Exercise goal: In the data, extract each line that holds the string "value".

Provided data:
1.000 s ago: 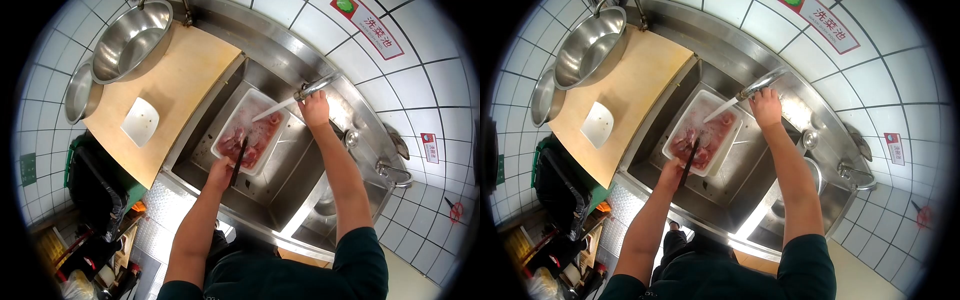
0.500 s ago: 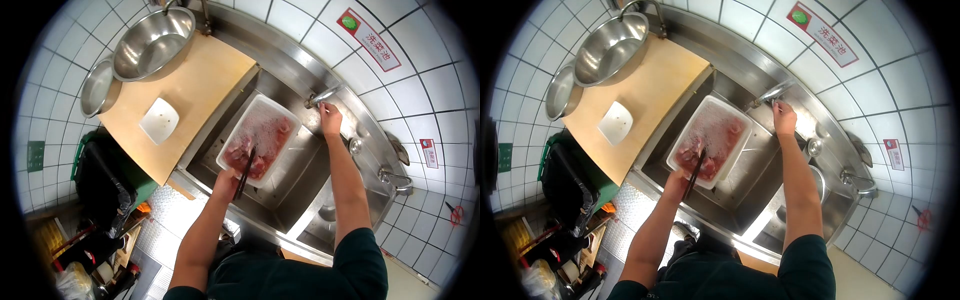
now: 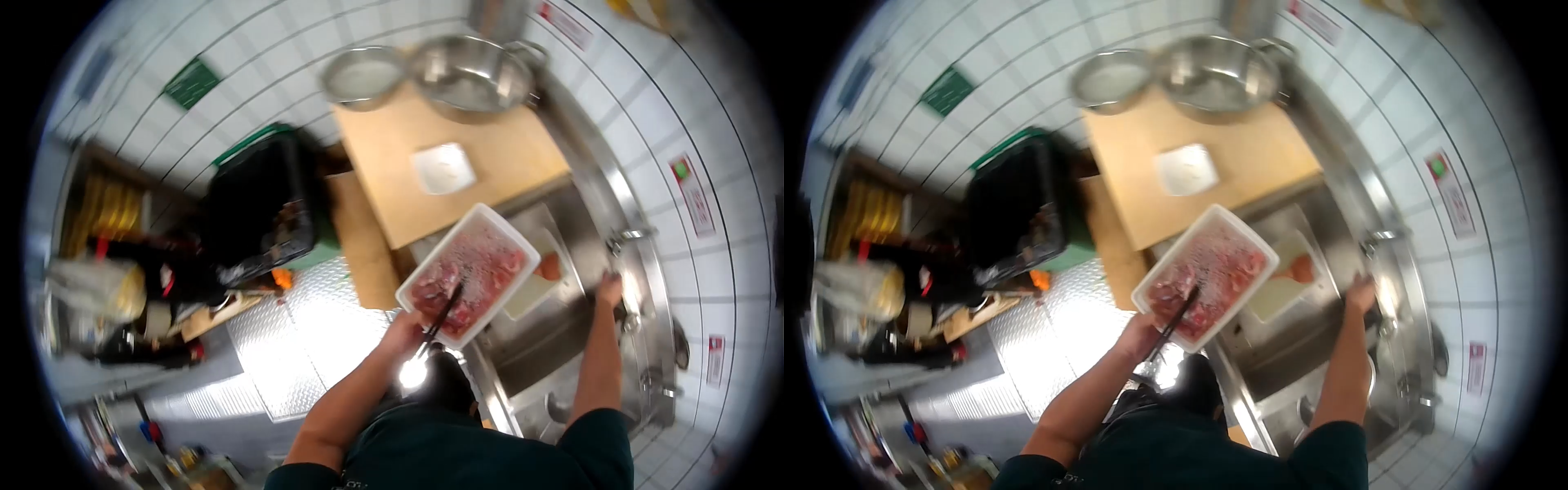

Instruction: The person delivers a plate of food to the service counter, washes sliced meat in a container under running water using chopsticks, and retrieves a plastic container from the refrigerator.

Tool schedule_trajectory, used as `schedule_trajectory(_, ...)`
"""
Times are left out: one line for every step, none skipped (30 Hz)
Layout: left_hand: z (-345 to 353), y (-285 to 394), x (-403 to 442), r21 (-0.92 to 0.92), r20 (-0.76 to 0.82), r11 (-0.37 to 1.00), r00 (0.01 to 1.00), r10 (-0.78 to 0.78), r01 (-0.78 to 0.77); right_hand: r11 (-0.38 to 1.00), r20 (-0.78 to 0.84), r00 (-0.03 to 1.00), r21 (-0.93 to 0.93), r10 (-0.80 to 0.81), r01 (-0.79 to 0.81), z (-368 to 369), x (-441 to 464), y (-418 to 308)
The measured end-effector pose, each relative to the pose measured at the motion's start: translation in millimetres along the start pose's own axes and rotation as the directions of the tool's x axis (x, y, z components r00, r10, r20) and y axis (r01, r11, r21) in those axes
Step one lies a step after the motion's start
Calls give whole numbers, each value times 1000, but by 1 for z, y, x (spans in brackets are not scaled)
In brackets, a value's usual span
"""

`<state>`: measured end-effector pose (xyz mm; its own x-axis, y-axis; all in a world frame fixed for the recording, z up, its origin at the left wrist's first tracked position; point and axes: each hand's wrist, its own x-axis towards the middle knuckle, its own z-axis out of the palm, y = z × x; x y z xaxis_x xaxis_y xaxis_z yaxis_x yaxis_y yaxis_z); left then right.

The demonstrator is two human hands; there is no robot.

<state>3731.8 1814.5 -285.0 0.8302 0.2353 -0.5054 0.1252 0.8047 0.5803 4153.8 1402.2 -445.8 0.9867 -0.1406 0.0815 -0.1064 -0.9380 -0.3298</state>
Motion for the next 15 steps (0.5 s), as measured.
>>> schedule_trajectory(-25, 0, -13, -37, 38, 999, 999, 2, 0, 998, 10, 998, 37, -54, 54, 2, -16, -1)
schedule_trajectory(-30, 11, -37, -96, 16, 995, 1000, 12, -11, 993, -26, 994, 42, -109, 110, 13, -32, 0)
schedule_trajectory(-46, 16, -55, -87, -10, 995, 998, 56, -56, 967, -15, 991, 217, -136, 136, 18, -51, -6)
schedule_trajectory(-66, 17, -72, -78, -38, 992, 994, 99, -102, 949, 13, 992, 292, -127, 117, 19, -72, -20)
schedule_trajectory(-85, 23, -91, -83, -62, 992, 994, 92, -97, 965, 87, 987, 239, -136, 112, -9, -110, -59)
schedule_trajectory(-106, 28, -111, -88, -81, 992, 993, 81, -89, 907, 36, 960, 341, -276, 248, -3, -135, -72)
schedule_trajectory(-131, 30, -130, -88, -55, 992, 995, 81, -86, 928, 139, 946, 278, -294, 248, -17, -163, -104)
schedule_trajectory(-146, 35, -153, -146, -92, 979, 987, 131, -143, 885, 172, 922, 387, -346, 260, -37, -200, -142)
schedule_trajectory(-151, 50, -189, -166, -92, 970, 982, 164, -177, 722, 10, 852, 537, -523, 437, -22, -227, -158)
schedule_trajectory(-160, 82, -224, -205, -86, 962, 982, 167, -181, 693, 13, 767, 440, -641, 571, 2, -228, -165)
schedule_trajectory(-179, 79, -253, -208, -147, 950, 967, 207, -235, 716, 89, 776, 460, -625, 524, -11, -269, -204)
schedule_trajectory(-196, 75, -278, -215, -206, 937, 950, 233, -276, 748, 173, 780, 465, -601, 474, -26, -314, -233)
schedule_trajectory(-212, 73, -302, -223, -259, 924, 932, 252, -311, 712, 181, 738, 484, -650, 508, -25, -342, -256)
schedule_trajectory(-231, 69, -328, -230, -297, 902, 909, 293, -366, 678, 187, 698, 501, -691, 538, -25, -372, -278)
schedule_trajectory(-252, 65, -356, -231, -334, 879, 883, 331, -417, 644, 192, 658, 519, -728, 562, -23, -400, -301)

Solution to this task:
Calls give whole numbers, each value times 1000, but by 1 for z, y, x (spans in brackets are not scaled)
In brackets, a value's usual span

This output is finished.